▸ What needs to be done
Reproduce the listing in full. Keep every character unchanged.

▸ Input data
# # #

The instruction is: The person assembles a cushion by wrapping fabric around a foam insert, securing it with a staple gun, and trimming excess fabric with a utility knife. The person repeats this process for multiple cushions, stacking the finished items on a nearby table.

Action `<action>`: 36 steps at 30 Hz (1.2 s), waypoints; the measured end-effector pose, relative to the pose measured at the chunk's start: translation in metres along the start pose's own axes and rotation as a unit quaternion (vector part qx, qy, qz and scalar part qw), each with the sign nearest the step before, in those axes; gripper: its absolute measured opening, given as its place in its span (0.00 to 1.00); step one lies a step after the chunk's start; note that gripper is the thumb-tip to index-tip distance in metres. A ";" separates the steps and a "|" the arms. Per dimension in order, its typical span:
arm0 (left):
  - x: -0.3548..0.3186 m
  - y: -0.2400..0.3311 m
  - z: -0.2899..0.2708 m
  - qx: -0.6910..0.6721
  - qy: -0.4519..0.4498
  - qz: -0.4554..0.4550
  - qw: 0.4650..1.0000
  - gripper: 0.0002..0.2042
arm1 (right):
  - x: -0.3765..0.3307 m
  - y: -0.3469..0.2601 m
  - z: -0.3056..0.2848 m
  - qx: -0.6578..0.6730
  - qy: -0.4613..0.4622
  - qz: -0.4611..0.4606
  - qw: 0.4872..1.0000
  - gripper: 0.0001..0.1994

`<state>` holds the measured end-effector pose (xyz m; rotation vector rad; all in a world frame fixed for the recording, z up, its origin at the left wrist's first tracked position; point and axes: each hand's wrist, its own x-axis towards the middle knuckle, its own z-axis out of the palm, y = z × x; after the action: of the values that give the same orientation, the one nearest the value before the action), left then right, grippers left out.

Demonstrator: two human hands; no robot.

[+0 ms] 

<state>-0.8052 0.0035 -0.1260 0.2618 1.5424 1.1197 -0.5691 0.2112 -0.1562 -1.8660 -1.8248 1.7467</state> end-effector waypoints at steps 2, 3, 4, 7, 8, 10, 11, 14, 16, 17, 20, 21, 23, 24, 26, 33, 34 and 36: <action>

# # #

▸ Reply
The instruction is: The person assembles a cushion by wrapping fabric around a foam insert, securing it with a staple gun, and trimming excess fabric with a utility knife. The person repeats this process for multiple cushions, stacking the finished items on a nearby table.

Action `<action>`: 36 steps at 30 Hz (1.2 s), waypoints; the measured end-effector pose, relative to the pose measured at the chunk's start: translation in metres along the start pose's own axes and rotation as a unit quaternion (vector part qx, qy, qz and scalar part qw), each with the sign nearest the step before, in those axes; gripper: its absolute measured opening, given as its place in its span (0.00 to 1.00); step one lies a step after the chunk's start; note that gripper is the thumb-tip to index-tip distance in metres. A ";" separates the steps and a "|" the arms. Per dimension in order, its typical span:
arm0 (left):
  - x: -0.3548..0.3186 m
  - y: -0.2400..0.3311 m
  - z: -0.2899..0.2708 m
  - qx: -0.6910..0.6721
  - qy: -0.4519..0.4498
  - qz: -0.4554..0.4550
  - qw: 0.4650..1.0000
  - gripper: 0.0002..0.2042
arm1 (right):
  - x: -0.3765..0.3307 m
  - y: -0.3469..0.2601 m
  - z: -0.3056..0.2848 m
  - qx: -0.6578..0.6730
  - qy: -0.4613..0.4622
  - qz: -0.4611..0.4606
  - qw: 0.4872..1.0000
  - gripper: 0.0001..0.1994

`<state>` holds the measured end-effector pose (xyz m; rotation vector rad; all in a world frame fixed for the recording, z up, its origin at the left wrist's first tracked position; point and axes: each hand's wrist, its own x-axis towards the middle knuckle, its own z-axis out of the palm, y = z × x; after the action: of the values that give the same orientation, the one nearest the value before the action), left then right, grippers left out.

Demonstrator: two human hands; no robot.

[+0 ms] 

<state>-0.8052 0.0035 -0.1260 0.2618 1.5424 1.1197 -0.5691 0.2112 -0.1562 -1.8660 -1.8248 1.7467</state> end-effector waypoints at steps 2, 3, 4, 7, 8, 10, 11, 14, 16, 17, 20, 21, 23, 24, 26, 33, 34 and 36: <action>

What the answer needed to say has been said.